**AVAILABLE DATA:**
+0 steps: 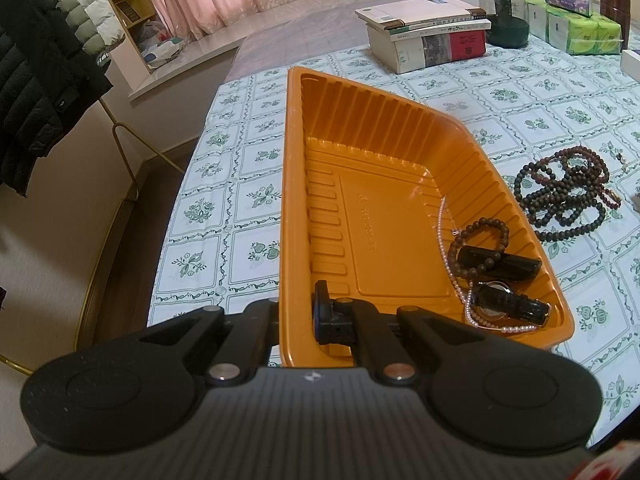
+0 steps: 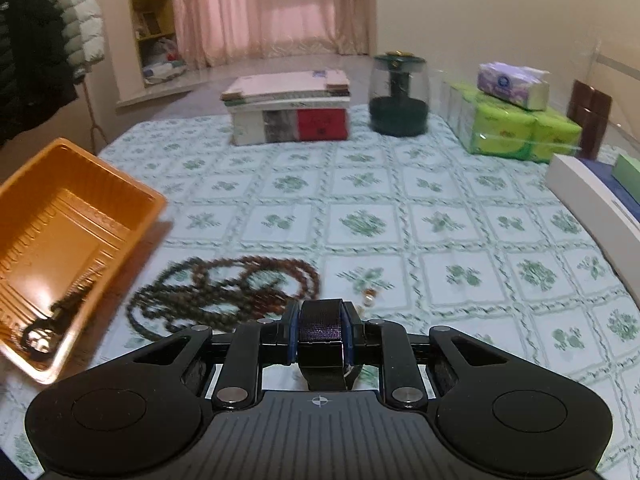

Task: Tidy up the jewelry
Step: 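Carry the black bracelet into the tray and open the right tool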

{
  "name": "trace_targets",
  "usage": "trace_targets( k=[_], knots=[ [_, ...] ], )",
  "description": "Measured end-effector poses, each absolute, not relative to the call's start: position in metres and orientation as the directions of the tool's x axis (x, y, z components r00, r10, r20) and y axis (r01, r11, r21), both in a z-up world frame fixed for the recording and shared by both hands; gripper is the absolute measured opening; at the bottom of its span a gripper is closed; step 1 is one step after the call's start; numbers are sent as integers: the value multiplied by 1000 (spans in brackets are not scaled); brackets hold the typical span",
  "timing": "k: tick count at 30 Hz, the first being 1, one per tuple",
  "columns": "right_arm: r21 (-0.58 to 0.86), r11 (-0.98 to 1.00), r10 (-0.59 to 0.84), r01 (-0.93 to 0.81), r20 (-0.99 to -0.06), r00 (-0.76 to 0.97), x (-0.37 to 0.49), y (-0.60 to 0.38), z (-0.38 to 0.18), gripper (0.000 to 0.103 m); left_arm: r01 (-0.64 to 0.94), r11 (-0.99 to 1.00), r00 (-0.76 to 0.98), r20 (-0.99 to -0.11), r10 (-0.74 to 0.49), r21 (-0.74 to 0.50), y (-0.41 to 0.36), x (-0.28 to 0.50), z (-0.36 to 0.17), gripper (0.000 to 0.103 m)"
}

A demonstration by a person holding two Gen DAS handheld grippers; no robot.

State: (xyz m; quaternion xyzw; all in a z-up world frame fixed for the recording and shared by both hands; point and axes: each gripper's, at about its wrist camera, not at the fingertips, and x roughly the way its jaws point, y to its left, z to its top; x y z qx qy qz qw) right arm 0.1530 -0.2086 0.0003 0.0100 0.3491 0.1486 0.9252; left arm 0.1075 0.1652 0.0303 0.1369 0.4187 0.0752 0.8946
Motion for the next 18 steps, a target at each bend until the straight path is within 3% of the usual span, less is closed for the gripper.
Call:
trace_targets(
  k=[18],
  knots=[
    [259, 762, 620, -594, -555, 554, 162, -65, 38, 21, -20, 952, 639, -728, 248, 307, 165, 107, 30, 2]
  ],
)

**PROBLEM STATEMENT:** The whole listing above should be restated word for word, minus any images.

**EXERCISE OUTPUT:**
+0 steps: 
+0 steps: 

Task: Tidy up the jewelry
Step: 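Carry the black bracelet into the tray and open the right tool
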
{
  "name": "trace_targets",
  "usage": "trace_targets( k=[_], knots=[ [_, ...] ], )",
  "description": "Measured end-effector poses, each absolute, not relative to the call's start: position in metres and orientation as the directions of the tool's x axis (x, y, z components r00, r10, r20) and y axis (r01, r11, r21), both in a z-up world frame fixed for the recording and shared by both hands; gripper is the absolute measured opening; at the bottom of its span a gripper is closed; step 1 is one step after the call's start; numbers are sent as integers: the value multiplied by 1000 (spans in brackets are not scaled); brackets hold the typical span",
  "timing": "k: tick count at 30 Hz, the first being 1, one per tuple",
  "columns": "right_arm: r21 (-0.58 to 0.86), r11 (-0.98 to 1.00), r10 (-0.59 to 0.84), r01 (-0.93 to 0.81), r20 (-0.99 to -0.06), r00 (-0.76 to 0.97), x (-0.37 to 0.49), y (-0.60 to 0.38), z (-0.38 to 0.18), gripper (0.000 to 0.103 m); left_arm: r01 (-0.64 to 0.94), r11 (-0.99 to 1.00), r00 (-0.76 to 0.98), r20 (-0.99 to -0.11), r10 (-0.74 to 0.49), r21 (-0.74 to 0.50), y (-0.41 to 0.36), x (-0.28 to 0.50), z (-0.36 to 0.17), gripper (0.000 to 0.103 m)"
}

A demonstration by a person holding two Gen DAS handheld grippers; no robot.

State: (xyz m; quaternion xyzw; all in a z-up world frame fixed for the recording and shared by both hands; point and axes: each gripper's, at about its wrist camera, not at the fingertips, and x roughly the way its jaws point, y to its left, z to its top; x y z qx qy qz qw) right arm 0.1530 -0.2086 0.0003 0.0100 0.3491 0.1486 0.9252; left arm 0.1075 0.1652 0.0303 0.1369 0.4187 0.0752 0.8946
Motion for the next 18 steps, a target at each bend until the straight path is within 3% of the usual span, less is closed for the gripper.
Call:
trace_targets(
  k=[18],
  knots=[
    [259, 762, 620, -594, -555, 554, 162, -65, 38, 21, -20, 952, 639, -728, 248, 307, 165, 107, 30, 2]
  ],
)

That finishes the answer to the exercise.